這一切讓他的心都瞬間的柔軟了,他不是不愛她,只是更愛權勢。

如果能得到她并擁有權勢那無疑是最好的。

想到這裏,他的聲音變得柔軟:“如果你能答應嫁給我,我就放過你的孩子。”

“不,我不答應!”

她想也不想的拒絕,就算是為了孩子,她也絕不會答應嫁給濯無華以外的男人,那是對濯無華的污辱,她絕不能讓那個已然歷盡蒼桑的男人再次成為世人的笑柄。

“不答應!”他的心在聽到這幾個字時瞬間變得堅硬,冷笑:“那麽就打掉了他的孩子再嫁給我!”

“不,不要!”

她驚恐地看着他,拼盡全身的力量欲離開他的掌握。

可是他的武功遠遠高于她,她怎麽也不能推開他。

熟悉的藥味襲向了她的鼻腔,那是加了藥的打胎藥,她一聞就聞出來了,原來,他不但是要她的孩子的命,還要她的命!

突然她停止了掙紮,既然這樣也好,她死了,他就不會強娶她了,那麽她就不會成為濯無華的羞辱了。

只是她好舍不得,舍不得濯無華,舍不得那個愛她的男人。

心仿佛一下被揪住了,生生的疼,那是火,燒得她痛苦不堪,那是冰,冷得她血液凝結,她置身于冰火兩重天的折磨之中。

“喝!”

他拿起了藥碗放到了她的嘴邊。

她木然的看着藥碗,突然牙一咬将碗咬碎,滿嘴是血!

不,她舍不得濯無華,她不要死,她也不要孩子死!

看到她滿嘴是血的樣子,他心頭微動,可是想到她所有的做為都是為了濯無華,那個他恨了一輩子的男人,嫉妒與憤怒再次襲向了他,他狂吼:“再取藥來!”

內侍很快取來了一碗,他冷笑:“你咬吧,我看你有硬的牙,能咬掉幾碗,你咬一碗我送一碗!”

他又将藥碗遞了上來,就在她欲再咬時,他快速的點住了她的xue道。

藥,就在她毫無反抗之力的情況下灌了下去,直到藥再也吐不出來,他才放開了她。

“現在你還有什麽話要說?”他冷笑着,斜睨着她。

她怔怔地看着他,突然大笑了起來,笑得不可抑制,淚水滿面。

“你笑什麽?”看着她發瘋的樣子,他皺起了眉。

“我笑可憐之人!”

她輕嘲一笑,擡手抹了抹唇,慢慢地轉過了身。

他眼中陰暗不已,目送着她遠去。

突然,她一個踉跄,全身一軟倒了下去。

“小師妹!”他心頭大驚,有種不祥的預感襲向了他,那種害怕感覺如潮水般湧向了他,讓他瘋了似得沖向了晨兮。

“小師妹!”

當他看到汩汩的鮮血從晨兮的嘴裏流出來時,他吓呆了,魂飛九天,急道:“怎麽會這樣!怎麽會這樣!小師妹,快告訴我,怎麽救你!”

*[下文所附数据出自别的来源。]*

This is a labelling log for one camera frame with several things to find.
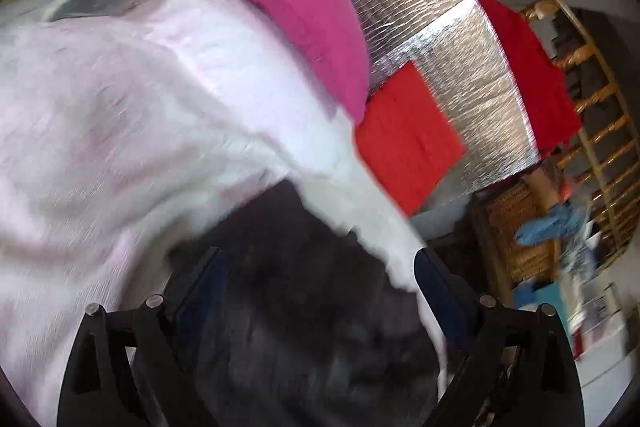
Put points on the wicker basket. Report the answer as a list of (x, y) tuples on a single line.
[(520, 227)]

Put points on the teal cardboard box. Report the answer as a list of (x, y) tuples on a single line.
[(542, 302)]

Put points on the blue cloth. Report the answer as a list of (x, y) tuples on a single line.
[(550, 224)]

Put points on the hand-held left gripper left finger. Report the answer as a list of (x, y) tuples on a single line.
[(197, 292)]

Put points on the pink pillow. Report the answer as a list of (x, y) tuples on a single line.
[(300, 12)]

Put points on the black quilted jacket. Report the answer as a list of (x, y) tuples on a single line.
[(310, 307)]

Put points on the wooden stair railing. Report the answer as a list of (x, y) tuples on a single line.
[(597, 94)]

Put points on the white quilted bed cover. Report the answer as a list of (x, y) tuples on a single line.
[(125, 132)]

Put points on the red pillow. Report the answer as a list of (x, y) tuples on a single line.
[(407, 137)]

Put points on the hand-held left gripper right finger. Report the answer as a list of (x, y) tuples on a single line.
[(442, 297)]

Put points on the red cloth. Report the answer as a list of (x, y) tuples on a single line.
[(525, 67)]

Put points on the silver foil insulation panel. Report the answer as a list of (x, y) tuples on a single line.
[(450, 32)]

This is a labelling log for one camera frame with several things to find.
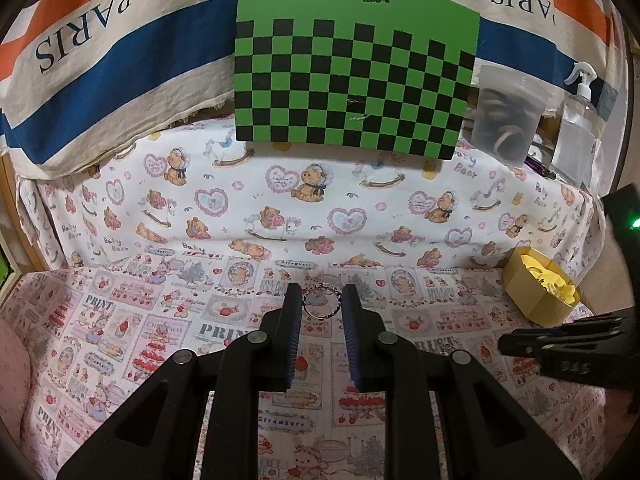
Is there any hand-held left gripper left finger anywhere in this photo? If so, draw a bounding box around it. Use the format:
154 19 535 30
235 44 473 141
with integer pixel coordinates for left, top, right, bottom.
57 282 304 480

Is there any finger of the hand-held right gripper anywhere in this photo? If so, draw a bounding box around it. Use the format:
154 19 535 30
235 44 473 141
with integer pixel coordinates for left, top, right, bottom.
514 312 627 341
497 331 553 360

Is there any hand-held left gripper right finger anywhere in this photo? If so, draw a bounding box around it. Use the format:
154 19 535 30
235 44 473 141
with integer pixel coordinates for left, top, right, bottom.
341 284 583 480

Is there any beaded bracelet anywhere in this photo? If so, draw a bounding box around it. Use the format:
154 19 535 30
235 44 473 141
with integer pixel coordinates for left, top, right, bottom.
302 284 346 320

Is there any yellow paper box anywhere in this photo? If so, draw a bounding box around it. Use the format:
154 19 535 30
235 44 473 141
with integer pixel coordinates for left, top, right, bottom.
502 246 582 327

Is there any purple pen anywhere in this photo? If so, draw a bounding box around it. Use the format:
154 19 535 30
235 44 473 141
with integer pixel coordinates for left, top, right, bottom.
525 156 557 180

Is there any bear print cloth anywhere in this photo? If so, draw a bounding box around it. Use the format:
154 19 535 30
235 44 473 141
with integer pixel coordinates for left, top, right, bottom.
17 115 601 291

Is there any clear spray bottle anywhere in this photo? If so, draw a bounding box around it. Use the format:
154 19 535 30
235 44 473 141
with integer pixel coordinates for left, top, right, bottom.
550 61 604 187

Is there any pink printed tablecloth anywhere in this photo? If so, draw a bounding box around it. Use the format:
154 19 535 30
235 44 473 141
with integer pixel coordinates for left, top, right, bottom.
0 255 608 480

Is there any clear plastic container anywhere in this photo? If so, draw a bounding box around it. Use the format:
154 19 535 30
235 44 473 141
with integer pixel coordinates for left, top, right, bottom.
472 65 546 166

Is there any green black checkered board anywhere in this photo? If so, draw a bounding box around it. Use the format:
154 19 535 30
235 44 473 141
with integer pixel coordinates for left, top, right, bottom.
234 0 482 162

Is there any pink pouch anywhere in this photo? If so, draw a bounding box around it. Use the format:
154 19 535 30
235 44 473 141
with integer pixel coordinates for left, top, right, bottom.
0 317 34 442

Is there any wooden panel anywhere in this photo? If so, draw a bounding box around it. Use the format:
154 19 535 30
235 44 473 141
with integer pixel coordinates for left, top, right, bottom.
0 155 51 306

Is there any striped printed cloth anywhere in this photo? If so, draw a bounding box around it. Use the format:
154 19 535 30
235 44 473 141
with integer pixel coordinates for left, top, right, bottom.
0 0 621 181

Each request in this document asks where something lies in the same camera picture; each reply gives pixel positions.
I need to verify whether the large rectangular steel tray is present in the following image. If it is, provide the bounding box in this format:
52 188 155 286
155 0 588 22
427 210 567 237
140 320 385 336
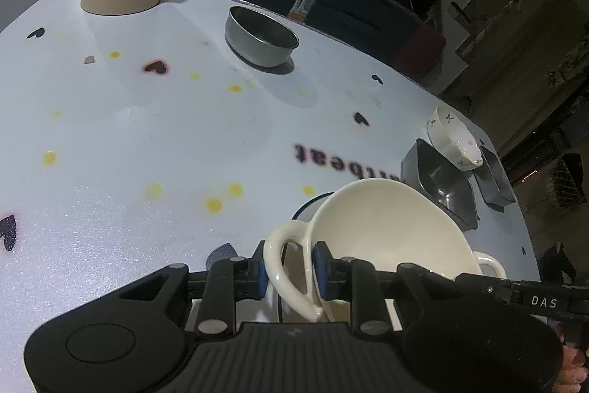
400 138 480 232

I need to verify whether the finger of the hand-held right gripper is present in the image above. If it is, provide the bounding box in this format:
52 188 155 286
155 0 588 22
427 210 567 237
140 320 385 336
455 273 522 299

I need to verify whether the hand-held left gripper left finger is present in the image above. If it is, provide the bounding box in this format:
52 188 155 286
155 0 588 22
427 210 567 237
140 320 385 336
119 256 268 337

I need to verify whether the small rectangular steel tray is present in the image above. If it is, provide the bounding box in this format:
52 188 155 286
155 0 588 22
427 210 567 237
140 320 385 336
476 145 517 206

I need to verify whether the cream bowl with loop handles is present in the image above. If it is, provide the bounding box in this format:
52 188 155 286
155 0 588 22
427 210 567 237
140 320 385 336
264 179 507 324

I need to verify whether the small round steel bowl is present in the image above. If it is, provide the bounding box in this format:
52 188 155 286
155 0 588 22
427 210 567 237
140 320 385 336
225 5 300 68

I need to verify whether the person's right hand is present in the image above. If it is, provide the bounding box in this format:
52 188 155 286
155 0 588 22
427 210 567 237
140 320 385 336
553 322 589 393

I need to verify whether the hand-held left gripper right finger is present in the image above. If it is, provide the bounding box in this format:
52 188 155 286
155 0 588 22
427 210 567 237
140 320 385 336
313 242 457 336

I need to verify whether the maroon chair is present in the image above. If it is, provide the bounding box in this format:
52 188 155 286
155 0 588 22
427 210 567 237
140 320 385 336
396 25 447 83

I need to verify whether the yellow-rimmed floral bowl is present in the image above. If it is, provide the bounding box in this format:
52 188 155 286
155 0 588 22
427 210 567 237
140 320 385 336
426 105 484 171

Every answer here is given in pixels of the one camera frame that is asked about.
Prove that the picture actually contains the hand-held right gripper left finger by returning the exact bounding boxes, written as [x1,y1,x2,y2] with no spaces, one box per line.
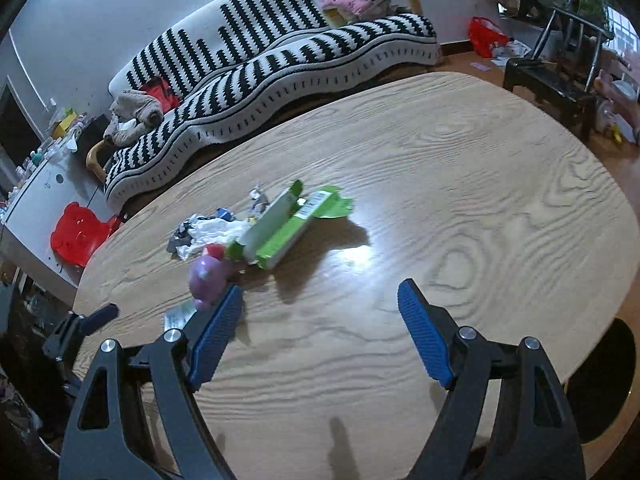
[59,284,245,480]

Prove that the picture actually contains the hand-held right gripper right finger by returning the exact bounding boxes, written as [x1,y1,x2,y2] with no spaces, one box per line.
[397,278,586,480]

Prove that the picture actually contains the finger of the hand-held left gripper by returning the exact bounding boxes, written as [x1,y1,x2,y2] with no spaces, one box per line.
[74,302,120,335]

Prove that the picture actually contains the purple toy figure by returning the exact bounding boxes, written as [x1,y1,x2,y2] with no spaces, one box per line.
[188,244,242,311]

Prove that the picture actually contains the red bear-shaped stool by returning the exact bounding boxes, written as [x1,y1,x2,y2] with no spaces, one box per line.
[50,201,124,267]

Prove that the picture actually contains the white grey crumpled wrapper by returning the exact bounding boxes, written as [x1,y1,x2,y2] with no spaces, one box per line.
[167,212,256,262]

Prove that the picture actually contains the green open carton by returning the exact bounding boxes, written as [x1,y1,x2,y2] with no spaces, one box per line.
[227,180,354,269]

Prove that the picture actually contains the white cabinet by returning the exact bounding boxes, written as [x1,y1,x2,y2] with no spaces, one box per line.
[0,137,109,291]

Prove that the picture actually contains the small silver wrapper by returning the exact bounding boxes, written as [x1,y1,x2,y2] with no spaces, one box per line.
[248,185,272,222]

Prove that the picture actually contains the wooden sofa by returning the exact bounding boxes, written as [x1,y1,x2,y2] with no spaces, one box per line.
[86,0,442,213]

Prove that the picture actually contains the row of small bottles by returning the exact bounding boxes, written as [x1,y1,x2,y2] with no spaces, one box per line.
[0,140,57,211]

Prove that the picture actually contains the yellow box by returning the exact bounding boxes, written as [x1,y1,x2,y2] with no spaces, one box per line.
[50,110,81,139]

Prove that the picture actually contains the dark framed panel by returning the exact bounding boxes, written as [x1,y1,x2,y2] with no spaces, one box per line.
[0,82,39,166]

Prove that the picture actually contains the red cloth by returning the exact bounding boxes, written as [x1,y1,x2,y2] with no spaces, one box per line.
[139,77,181,112]

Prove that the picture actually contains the black white striped sofa cover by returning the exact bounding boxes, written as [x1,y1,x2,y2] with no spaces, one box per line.
[103,0,441,213]

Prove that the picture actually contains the black metal chair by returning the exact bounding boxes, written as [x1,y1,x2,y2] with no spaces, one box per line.
[502,5,616,144]

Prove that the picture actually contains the white crumpled papers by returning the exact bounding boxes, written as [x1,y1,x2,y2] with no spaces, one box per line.
[492,40,532,67]

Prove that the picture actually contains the red shopping bag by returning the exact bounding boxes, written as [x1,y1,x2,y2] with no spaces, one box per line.
[468,16,511,59]

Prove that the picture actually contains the window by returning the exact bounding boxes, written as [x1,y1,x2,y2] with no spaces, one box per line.
[600,0,640,57]

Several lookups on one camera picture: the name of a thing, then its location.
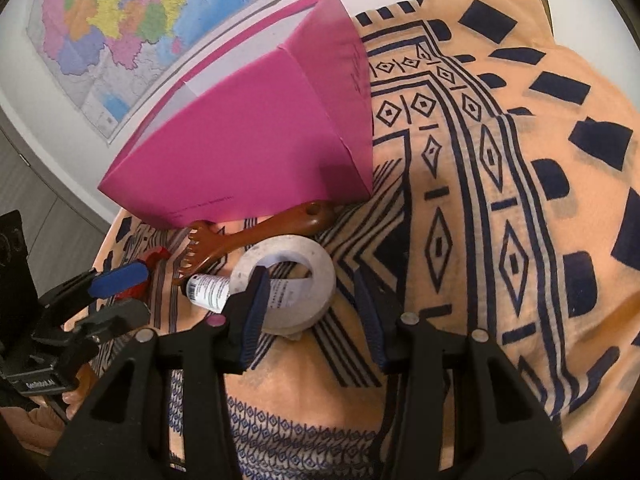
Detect white tape roll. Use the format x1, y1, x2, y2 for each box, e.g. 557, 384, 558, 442
229, 235, 337, 336

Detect grey cabinet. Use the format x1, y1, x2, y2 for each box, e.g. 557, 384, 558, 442
0, 110, 116, 281

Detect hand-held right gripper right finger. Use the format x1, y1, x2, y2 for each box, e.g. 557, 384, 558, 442
356, 269, 576, 480

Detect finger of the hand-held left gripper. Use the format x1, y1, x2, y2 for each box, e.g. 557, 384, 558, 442
37, 262, 152, 312
31, 299, 152, 347

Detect brown wooden back scratcher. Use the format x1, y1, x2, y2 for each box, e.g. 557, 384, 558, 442
172, 200, 337, 288

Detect orange patterned blanket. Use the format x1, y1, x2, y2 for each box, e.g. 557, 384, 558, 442
62, 0, 640, 480

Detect red handled corkscrew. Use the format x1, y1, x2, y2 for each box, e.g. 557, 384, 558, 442
115, 247, 171, 303

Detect person's left hand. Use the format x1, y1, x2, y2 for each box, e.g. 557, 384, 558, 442
29, 366, 94, 430

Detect colourful wall map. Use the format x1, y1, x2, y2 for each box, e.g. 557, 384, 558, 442
25, 0, 331, 146

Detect pink cardboard box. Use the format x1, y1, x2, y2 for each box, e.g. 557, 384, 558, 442
97, 0, 376, 231

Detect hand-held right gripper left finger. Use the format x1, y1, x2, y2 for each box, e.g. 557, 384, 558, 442
47, 265, 273, 480

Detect small white tube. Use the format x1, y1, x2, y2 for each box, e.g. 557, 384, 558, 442
185, 274, 301, 312

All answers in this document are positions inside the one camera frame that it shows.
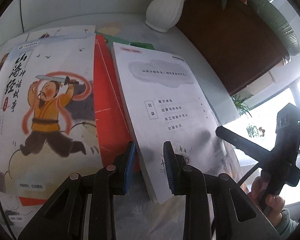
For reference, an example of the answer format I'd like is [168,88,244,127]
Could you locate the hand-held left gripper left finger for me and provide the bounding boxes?
[17,141,140,240]

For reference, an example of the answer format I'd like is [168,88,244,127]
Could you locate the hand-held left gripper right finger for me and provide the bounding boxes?
[163,141,282,240]

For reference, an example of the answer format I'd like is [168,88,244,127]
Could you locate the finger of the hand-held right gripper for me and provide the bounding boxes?
[215,126,275,160]

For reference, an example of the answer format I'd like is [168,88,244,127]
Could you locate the red book donkey print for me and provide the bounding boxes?
[19,34,140,207]

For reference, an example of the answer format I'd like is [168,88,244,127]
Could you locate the white book grey cloud print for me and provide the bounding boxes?
[111,42,242,205]

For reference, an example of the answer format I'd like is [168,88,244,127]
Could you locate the person's right forearm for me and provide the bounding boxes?
[272,209,300,240]

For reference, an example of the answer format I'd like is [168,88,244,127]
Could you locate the person's right hand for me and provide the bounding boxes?
[247,176,283,218]

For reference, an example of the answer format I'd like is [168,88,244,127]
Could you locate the green potted plant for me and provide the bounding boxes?
[231,92,253,118]
[245,123,267,138]

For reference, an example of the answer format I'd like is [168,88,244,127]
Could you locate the bright window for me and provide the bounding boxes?
[222,77,300,205]

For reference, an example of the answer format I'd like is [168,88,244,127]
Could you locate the brown wooden cabinet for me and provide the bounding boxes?
[175,0,290,97]

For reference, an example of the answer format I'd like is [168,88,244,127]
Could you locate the white book yellow-robed man print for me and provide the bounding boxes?
[0,34,103,200]

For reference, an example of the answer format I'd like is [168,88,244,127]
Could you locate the dark green ribbed plate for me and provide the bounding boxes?
[247,0,300,56]

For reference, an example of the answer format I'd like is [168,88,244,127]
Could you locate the green book white label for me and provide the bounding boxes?
[95,31,156,51]

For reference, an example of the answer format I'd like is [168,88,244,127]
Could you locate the white book small pictures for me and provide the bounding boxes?
[25,25,95,43]

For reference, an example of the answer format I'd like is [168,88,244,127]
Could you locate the white ribbed vase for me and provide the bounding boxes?
[145,0,192,33]

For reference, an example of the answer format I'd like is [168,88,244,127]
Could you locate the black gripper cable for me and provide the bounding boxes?
[237,161,262,187]

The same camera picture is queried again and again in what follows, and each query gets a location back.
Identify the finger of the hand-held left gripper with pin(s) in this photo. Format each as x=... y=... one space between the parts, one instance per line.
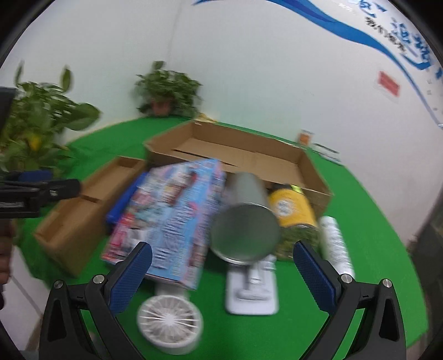
x=59 y=189
x=34 y=176

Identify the red wall sign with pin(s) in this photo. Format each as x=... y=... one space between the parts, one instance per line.
x=388 y=84

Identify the colourful printed toy box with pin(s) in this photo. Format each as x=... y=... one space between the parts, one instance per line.
x=173 y=214

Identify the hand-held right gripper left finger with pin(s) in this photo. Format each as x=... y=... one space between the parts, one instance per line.
x=129 y=277

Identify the green tablecloth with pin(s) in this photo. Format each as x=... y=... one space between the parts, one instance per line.
x=363 y=207

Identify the blue stapler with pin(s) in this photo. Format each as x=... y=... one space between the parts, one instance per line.
x=116 y=211

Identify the yellow label jar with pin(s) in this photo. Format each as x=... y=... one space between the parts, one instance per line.
x=292 y=207

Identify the flat light blue box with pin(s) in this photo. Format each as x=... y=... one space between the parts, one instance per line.
x=334 y=158

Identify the white plastic stand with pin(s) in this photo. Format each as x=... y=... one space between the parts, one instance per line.
x=251 y=297

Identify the white spray bottle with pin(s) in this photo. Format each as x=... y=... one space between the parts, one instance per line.
x=333 y=242

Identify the small white fan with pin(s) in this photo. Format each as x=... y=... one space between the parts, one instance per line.
x=169 y=322

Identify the silver metal can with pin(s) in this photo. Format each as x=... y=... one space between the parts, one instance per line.
x=242 y=235

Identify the blue wall decal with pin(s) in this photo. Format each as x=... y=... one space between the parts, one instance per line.
x=363 y=38

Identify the person's left hand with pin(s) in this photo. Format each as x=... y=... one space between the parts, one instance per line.
x=5 y=252

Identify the small cardboard box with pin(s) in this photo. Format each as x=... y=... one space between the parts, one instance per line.
x=69 y=225

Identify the large-leaf green plant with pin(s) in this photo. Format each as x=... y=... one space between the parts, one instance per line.
x=34 y=117

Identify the potted green plant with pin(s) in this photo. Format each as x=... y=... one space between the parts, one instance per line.
x=166 y=88

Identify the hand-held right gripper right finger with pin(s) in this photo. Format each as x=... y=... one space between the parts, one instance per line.
x=313 y=277

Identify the small orange box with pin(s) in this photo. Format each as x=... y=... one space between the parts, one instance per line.
x=306 y=137

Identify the large cardboard box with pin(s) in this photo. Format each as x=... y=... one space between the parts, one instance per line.
x=242 y=155

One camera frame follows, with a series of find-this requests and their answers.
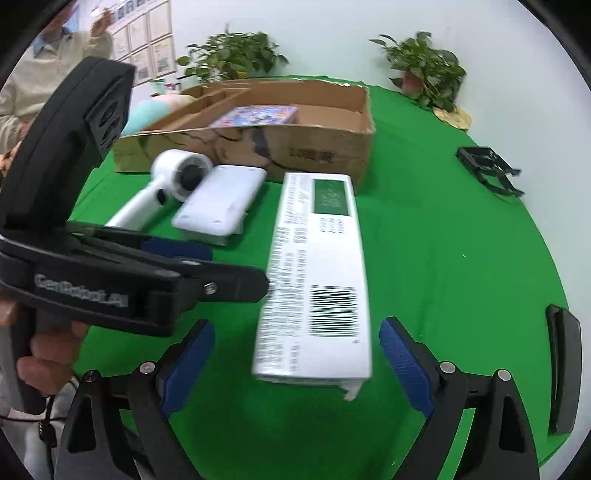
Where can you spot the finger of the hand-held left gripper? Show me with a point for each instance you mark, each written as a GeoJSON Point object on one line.
{"type": "Point", "coordinates": [175, 249]}
{"type": "Point", "coordinates": [231, 284]}

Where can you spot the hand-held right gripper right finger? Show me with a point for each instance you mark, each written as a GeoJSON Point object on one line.
{"type": "Point", "coordinates": [406, 364]}

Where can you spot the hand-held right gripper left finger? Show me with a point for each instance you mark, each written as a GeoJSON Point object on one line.
{"type": "Point", "coordinates": [189, 369]}

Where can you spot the white box with barcode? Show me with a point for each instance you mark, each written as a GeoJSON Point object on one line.
{"type": "Point", "coordinates": [318, 258]}

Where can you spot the pink pig plush toy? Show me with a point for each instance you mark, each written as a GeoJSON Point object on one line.
{"type": "Point", "coordinates": [147, 113]}

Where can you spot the colorful printed toy box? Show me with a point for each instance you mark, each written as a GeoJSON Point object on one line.
{"type": "Point", "coordinates": [254, 115]}

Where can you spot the large cardboard box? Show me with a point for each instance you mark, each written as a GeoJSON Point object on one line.
{"type": "Point", "coordinates": [323, 147]}

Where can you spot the person's left forearm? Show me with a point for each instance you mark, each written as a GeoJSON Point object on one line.
{"type": "Point", "coordinates": [18, 443]}

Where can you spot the person's left hand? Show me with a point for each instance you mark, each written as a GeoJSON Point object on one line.
{"type": "Point", "coordinates": [55, 355]}

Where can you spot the white flat rounded device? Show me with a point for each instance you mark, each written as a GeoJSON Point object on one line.
{"type": "Point", "coordinates": [221, 198]}

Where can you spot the white hair dryer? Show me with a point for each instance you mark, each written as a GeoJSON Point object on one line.
{"type": "Point", "coordinates": [171, 168]}

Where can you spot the black oblong plastic object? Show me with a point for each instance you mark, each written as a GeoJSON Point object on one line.
{"type": "Point", "coordinates": [565, 369]}

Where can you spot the group of framed certificates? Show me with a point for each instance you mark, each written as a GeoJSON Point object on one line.
{"type": "Point", "coordinates": [147, 41]}

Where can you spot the bushy potted green plant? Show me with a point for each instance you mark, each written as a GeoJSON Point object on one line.
{"type": "Point", "coordinates": [231, 55]}

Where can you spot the yellow mat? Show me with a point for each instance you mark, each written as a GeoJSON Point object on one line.
{"type": "Point", "coordinates": [455, 117]}

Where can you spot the green plant in brown pot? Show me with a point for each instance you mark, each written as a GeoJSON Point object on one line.
{"type": "Point", "coordinates": [425, 69]}

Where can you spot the black plastic frame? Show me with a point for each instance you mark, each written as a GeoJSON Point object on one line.
{"type": "Point", "coordinates": [480, 161]}

“救我?”她凄然一笑,目光憎恨:“這不是拜你所賜麽?你又假腥腥作什麽?”

“不,不是我,真的不是我!”軒轅風華痛不欲生,語無倫次道:“不是的,我沒有要害你的性命,我明明用的是最溫和的堕胎藥,怎麽會這樣?”

“禦醫,快傳禦醫!”

他拼命地捂着晨兮的嘴,不讓那血流出來,可是他越捂,血卻如不要錢般湧了出來,瞬間就從他的潔白的指縫裏洩了出來。

“丫頭……”

遠處傳來悲鳴聲,讓晨兮越來越渙散的目光瞬間凝結,不知道她從哪裏來的力氣,猛得,她推開了軒轅無華,跌跌撞撞的沖向了那處。

才站起來,她就倒了下去,就在她快要接近地面時,她被一雙熟悉的大手摟住了。

“無華……”

随着她的呼喊,血如泉水般湧出。

“丫頭!”濯無華悲鳴長嘯,手指疾點晨兮幾處大xue:“別怕,我帶你回去!”

小心翼翼的抱起了她,他縱身一躍。

“等等 !”軒轅風華急叫,欲攔住他的去路。

“滾!”他目色俱裂,腥紅的眼如鬼泣鬼,一字一頓:“軒轅風華,她若有事,朕會讓你千刀萬剮!”